Kingdom allegiance does not produce contempt. It produces clarity. Gratitude remains. Participation remains. Responsibility remains. Worship does not transfer.
This clarity is made visible in the garden.
A garden does not survive because it is self-sustaining. It survives because it is tended, and even then, outcomes are never controlled. Weather arrives without permission. Frost comes. Drought comes. Loss happens. And still the soil is worked. Seeds are planted. Faithfulness continues. Gardening cannot operate from contingency trust. Seeds require trust when nothing is visible. Roots grow without witnesses. Soil holds life long before results appear.

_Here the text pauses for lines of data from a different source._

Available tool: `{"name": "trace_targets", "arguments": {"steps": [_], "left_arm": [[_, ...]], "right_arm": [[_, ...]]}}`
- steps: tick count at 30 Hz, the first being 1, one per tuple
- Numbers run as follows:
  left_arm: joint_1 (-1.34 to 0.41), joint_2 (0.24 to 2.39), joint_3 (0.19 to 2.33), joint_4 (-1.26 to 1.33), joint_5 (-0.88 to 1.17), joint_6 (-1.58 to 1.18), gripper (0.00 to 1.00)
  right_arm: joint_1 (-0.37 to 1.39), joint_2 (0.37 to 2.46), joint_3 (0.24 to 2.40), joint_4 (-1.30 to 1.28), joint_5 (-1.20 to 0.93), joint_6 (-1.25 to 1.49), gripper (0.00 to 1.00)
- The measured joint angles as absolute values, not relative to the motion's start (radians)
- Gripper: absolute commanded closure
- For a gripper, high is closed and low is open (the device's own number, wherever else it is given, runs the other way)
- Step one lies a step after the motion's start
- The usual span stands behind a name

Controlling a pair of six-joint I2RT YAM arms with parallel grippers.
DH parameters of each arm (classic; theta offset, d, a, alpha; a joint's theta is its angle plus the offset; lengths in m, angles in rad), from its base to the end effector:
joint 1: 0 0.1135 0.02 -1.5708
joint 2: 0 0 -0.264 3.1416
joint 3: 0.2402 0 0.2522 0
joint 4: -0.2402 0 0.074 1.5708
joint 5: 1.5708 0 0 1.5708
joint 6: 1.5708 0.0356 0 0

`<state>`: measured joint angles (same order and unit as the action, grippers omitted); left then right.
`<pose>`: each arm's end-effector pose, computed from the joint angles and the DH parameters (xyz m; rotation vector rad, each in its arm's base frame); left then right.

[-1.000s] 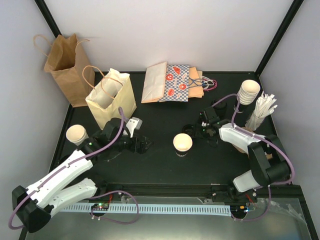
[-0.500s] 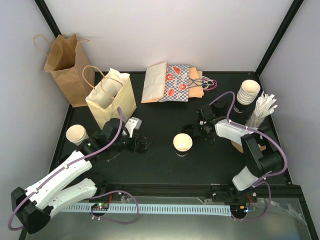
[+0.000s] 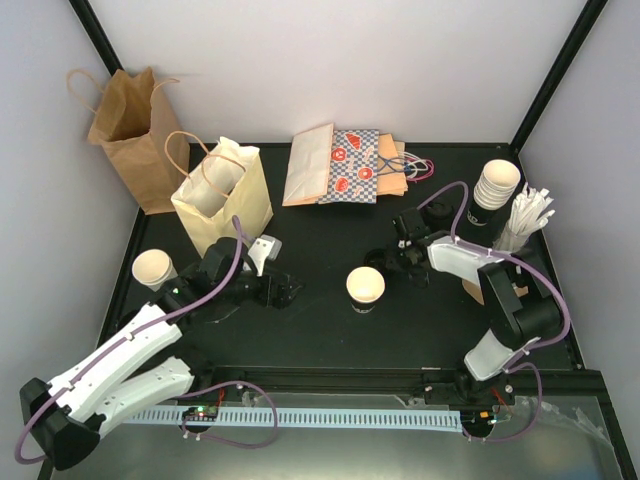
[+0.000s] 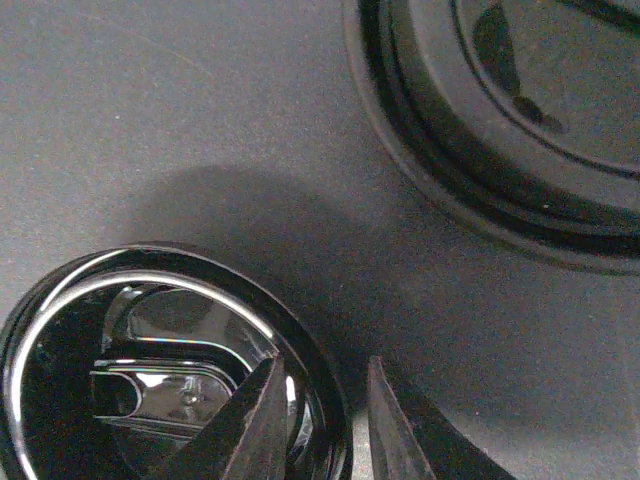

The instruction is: Pack the takeout coffee

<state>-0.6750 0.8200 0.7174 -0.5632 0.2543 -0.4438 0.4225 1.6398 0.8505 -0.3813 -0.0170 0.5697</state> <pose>0.1310 -0.1164 0.2741 0.4179 2.3271 -0.8645 0.2697 0.1219 0.1443 0.1999 2.7760 0.2895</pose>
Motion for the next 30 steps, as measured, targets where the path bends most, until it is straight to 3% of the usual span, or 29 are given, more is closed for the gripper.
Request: {"name": "trace_targets", "arguments": {"steps": [7, 11, 17, 30], "left_arm": [[-0.675, 0.806, 0.717, -0.575, 0.254, -0.442, 0.01], [-0.675, 0.804, 0.717, -0.576, 0.254, -0.44, 0.01], [-0.675, 0.804, 0.717, -0.575, 0.254, -0.439, 0.01], [-0.675, 0.789, 0.717, -0.576, 0.254, -0.439, 0.01]], "right_arm": [[0.406, 1.565, 0.85, -0.392, -0.002, 0.579, 0.84], [0.392, 1.501, 0.85, -0.397, 0.009, 0.583, 0.72], [0.387, 1.509, 0.855, -0.406, 0.0, 0.569, 0.63], [0.386, 1.623, 0.858, -0.396, -0.03, 0.555, 0.65]]}}
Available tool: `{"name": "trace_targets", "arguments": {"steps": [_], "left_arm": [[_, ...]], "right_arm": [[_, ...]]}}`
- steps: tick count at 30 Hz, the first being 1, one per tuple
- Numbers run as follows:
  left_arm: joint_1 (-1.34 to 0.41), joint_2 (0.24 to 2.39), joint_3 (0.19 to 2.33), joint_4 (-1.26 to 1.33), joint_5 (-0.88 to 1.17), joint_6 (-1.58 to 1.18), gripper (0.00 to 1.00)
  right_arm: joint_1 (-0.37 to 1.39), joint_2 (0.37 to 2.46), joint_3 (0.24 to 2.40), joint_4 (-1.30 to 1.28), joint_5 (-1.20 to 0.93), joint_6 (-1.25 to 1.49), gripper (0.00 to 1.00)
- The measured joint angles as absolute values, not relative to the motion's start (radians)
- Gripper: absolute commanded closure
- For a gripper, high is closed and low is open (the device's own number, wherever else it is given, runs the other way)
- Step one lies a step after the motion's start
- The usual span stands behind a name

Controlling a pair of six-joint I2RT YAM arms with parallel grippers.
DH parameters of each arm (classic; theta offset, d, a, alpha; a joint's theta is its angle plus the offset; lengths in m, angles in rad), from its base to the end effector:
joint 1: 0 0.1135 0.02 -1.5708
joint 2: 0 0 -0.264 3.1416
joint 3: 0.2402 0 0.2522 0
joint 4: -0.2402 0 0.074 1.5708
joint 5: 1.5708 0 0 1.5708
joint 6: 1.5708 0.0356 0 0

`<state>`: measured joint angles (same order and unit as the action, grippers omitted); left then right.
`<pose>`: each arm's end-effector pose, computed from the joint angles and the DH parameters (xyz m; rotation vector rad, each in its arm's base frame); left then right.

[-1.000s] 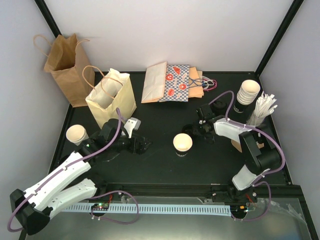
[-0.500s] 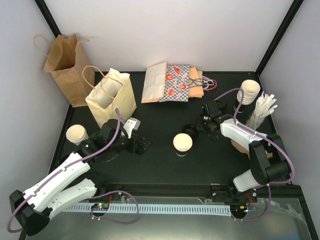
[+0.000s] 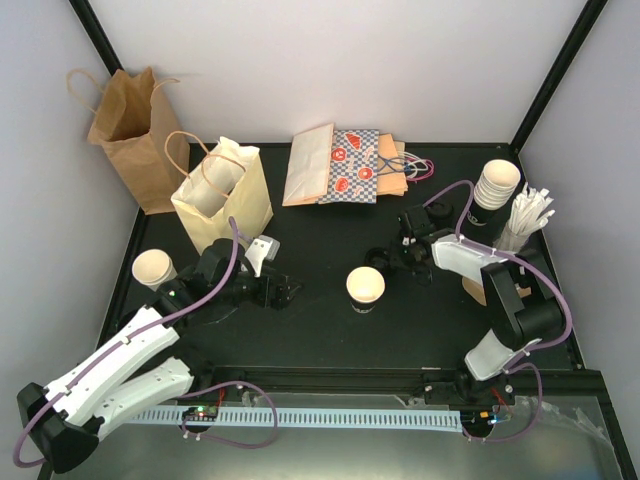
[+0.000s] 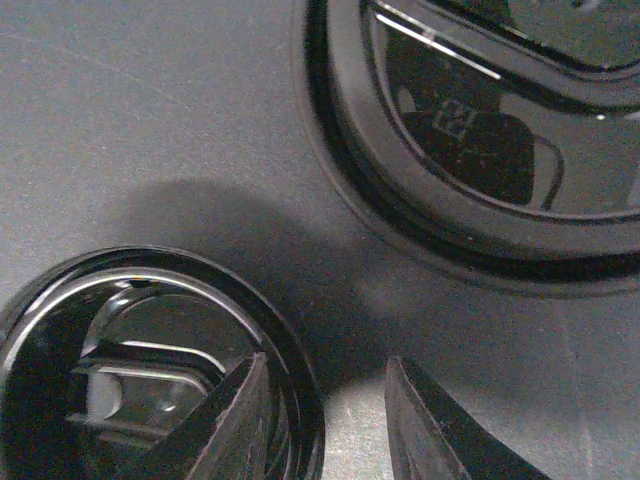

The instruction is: Pack the takeout coffee

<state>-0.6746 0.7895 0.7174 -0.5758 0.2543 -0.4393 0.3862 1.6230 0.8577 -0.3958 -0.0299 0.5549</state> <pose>0.1266 -0.1127 0.2777 0.4225 2.3067 -0.8691 0.2735 0.1123 0.1502 0.2252 2.7653 0.2983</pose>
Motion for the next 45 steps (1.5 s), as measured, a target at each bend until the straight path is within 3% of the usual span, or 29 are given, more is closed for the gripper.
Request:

When loss occurs, the garden does not search for blame. It responds with renewed faithfulness. Democratic instincts panic here, demanding guarantees and protection. The garden refuses that posture. It moves at the speed of alignment rather than anxiety.
Healthy soil is not anxious. Healthy roots are not visible. Healthy growth is not rushed.
Waiting in the garden is not passivity. It is attentiveness. It is grace. Scripture names this posture as strength: “In returning and rest you shall be saved; in quietness and trust shall be your strength” (Book of Isaiah 30:15). Quietness here is not inactivity, but freedom from fear. When anxiety loosens its grip, discernment becomes possible.
This is where movement and waiting converge. Democratic systems struggle here because such intersections cannot be scheduled, justified in advance, or approved by consensus. They appear only when waiting has been faithful and movement is required. Scripture promises this form of guidance: “You will hear a word behind you, saying, ‘This is the way, walk in it’” (Book of Isaiah 30:21). That voice does not speak early. It speaks when obedience becomes necessary.
The garden lives this truth daily. Seeds do not panic about the future. Soil does not scramble to secure outcomes. Life responds to trust. In doing so, the garden bears quiet witness to the King.
Life is no longer framed as something to be managed.
It becomes testimony.
That posture may look reckless to a democratic imagination.
In the Kingdom, it is simply faithful.